# Military presence in your city



## Manila-X (Jul 28, 2005)

In this thread I'm not talking about cities that have military bases present. Like in HK for example, there is a PLA garrison but those within the military dress in plain clothes and become civilians once they step out of the base. 

Anyway, I got this idea for creating this thread since I saw some military personel roaming around train stations when I was in NY. In other cities especially those in Israel or Latin America, you would see soldiers roaming around the streets or guarding major installations such as airports, etc. 

How about in your city?


----------



## Xpressway (Dec 2, 2006)

None in Santiago, Chile.


----------



## ChrisZwolle (May 7, 2006)

None in Zwolle, Netherlands. Let's keep it that way. Police is enough to enforce the law here.


----------



## Gid (Mar 31, 2005)

the presense of the military has become surprisingly strong throughout the island of singapore. fully armed and uniformed military personel patrol the:

*airport and seaport
*major industrial and commercial installations eg: the industrial Jurong Island, and the commercial downtown
*other civilian areas such as subway stations and bus terminals

it has become part of our lifestyle to see groups of military personel patrolling civilian areas.

it is supposed to increase our sense of security...but somehow such a sight makes me feel tense sometimes.


----------



## LordMandeep (Apr 10, 2006)

you only see super armed guys at the airport...


----------



## Jaeger (May 11, 2006)

Wellington Barracks - London


----------



## ale26 (Sep 9, 2005)

It's not uncommon to see army personnel roaming Toronto's Pearson International Airports Terminal's with large military rifles and special RCMP special forces uniforms.


----------



## Jaeger (May 11, 2006)

Knightsbridge Barracks - London


----------



## Jaeger (May 11, 2006)

Woolwich Barracks - London


----------



## gladisimo (Dec 11, 2006)

There were some national guard back in the airport a while ago. But not anymore, I don't think.

Besides that, we have a huge ghost fleet of ships at suisun bay, and god knows what else.


----------



## Kevin J (Oct 4, 2003)

The US has large military bases all over the country, so if you live near one, it's not uncommon to see uniformed soldiers or sailors. In areas with a heavy military presence, it's common for businesses and tourist attractions to give discounts to military members who are in uniform. But generally speaking, the military members you see in the US are not armed, outside of those who are guarding military installations. 

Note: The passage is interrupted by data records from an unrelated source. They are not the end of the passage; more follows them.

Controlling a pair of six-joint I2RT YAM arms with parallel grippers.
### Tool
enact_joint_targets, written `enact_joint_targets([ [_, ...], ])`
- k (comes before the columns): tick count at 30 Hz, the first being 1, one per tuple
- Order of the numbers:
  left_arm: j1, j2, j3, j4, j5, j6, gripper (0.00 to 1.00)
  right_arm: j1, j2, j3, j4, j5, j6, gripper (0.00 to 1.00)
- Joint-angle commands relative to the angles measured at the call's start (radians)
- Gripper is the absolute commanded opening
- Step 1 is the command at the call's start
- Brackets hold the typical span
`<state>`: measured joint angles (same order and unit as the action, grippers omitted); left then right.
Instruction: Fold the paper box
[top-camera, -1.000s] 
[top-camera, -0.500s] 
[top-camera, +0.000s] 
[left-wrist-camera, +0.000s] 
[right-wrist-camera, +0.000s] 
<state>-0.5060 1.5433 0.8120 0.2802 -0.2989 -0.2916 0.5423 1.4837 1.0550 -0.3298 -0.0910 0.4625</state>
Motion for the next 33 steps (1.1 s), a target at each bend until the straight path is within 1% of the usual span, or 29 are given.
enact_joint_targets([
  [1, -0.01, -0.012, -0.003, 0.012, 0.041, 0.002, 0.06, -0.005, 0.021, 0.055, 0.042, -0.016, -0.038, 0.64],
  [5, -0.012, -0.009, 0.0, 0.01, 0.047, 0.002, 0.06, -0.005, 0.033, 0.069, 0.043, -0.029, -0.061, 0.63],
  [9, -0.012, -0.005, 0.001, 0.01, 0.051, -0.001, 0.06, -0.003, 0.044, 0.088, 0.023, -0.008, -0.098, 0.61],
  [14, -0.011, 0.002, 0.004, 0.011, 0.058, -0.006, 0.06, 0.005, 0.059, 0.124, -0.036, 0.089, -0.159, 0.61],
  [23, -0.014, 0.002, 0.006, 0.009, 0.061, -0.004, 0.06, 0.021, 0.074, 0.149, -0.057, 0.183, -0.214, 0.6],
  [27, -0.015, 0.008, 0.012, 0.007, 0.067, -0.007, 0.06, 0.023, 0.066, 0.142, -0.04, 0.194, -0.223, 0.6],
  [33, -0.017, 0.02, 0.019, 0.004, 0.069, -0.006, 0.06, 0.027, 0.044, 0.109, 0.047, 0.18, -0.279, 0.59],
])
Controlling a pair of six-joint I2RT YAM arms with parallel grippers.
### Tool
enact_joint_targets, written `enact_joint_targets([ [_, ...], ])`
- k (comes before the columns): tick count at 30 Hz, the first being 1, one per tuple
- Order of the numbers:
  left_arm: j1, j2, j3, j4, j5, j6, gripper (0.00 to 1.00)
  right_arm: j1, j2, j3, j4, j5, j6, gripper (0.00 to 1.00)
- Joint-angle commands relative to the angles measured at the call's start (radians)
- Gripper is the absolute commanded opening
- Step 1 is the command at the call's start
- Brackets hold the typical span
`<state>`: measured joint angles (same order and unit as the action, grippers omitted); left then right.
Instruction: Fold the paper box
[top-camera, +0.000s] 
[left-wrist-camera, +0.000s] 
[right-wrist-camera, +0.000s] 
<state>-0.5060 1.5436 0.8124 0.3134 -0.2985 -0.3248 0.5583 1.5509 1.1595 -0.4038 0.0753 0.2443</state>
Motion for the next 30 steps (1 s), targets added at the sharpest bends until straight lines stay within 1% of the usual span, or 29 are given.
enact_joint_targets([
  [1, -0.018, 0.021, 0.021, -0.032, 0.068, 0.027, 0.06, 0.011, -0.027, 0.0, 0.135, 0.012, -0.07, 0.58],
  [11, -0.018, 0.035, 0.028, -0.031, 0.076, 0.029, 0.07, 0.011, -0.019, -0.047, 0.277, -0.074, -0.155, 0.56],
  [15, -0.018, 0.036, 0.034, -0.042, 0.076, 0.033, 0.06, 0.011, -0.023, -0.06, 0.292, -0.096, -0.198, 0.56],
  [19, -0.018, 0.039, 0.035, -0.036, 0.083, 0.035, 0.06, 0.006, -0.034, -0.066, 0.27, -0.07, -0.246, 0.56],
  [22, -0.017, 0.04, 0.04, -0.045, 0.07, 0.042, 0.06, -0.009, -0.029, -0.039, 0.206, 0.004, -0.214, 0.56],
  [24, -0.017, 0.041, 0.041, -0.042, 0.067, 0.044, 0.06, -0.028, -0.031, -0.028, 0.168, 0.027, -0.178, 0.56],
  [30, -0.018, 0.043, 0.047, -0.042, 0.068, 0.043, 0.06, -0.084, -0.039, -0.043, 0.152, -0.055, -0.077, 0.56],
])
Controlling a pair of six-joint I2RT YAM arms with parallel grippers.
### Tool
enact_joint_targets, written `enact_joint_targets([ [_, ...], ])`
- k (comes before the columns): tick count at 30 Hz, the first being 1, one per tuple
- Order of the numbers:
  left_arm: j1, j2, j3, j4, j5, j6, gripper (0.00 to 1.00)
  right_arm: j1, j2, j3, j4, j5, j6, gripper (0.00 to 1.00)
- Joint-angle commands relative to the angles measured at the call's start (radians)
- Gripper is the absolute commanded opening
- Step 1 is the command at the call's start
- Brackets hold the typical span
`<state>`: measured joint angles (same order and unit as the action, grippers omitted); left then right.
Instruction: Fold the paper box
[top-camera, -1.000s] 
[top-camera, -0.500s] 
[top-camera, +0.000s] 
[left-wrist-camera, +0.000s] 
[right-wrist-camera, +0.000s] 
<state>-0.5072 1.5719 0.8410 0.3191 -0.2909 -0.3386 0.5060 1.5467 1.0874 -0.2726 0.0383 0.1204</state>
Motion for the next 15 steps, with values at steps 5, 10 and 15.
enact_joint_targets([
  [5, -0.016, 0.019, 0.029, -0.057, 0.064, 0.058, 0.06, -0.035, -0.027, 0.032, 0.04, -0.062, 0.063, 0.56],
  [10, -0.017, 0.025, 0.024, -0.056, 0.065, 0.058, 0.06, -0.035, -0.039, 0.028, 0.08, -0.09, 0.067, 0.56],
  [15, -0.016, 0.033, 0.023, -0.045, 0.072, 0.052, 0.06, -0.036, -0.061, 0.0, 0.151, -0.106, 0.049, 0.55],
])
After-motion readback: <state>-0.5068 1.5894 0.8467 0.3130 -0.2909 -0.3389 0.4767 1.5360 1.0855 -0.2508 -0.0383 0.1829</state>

It used to be almost unheard of, but after September 11, there were armed soldiers in nearly every US airport for a few months. Now you tend to see them only in certain airports if a security threat has been detected. I saw armed soldiers at LaGuardia airport in New York in May, but not at JFK airport the very next day.


----------



## Jaeger (May 11, 2006)

Artillery Fields Finsbury Barracks (Honourable Artillery Company) - City of London


----------



## DiggerD21 (Apr 22, 2004)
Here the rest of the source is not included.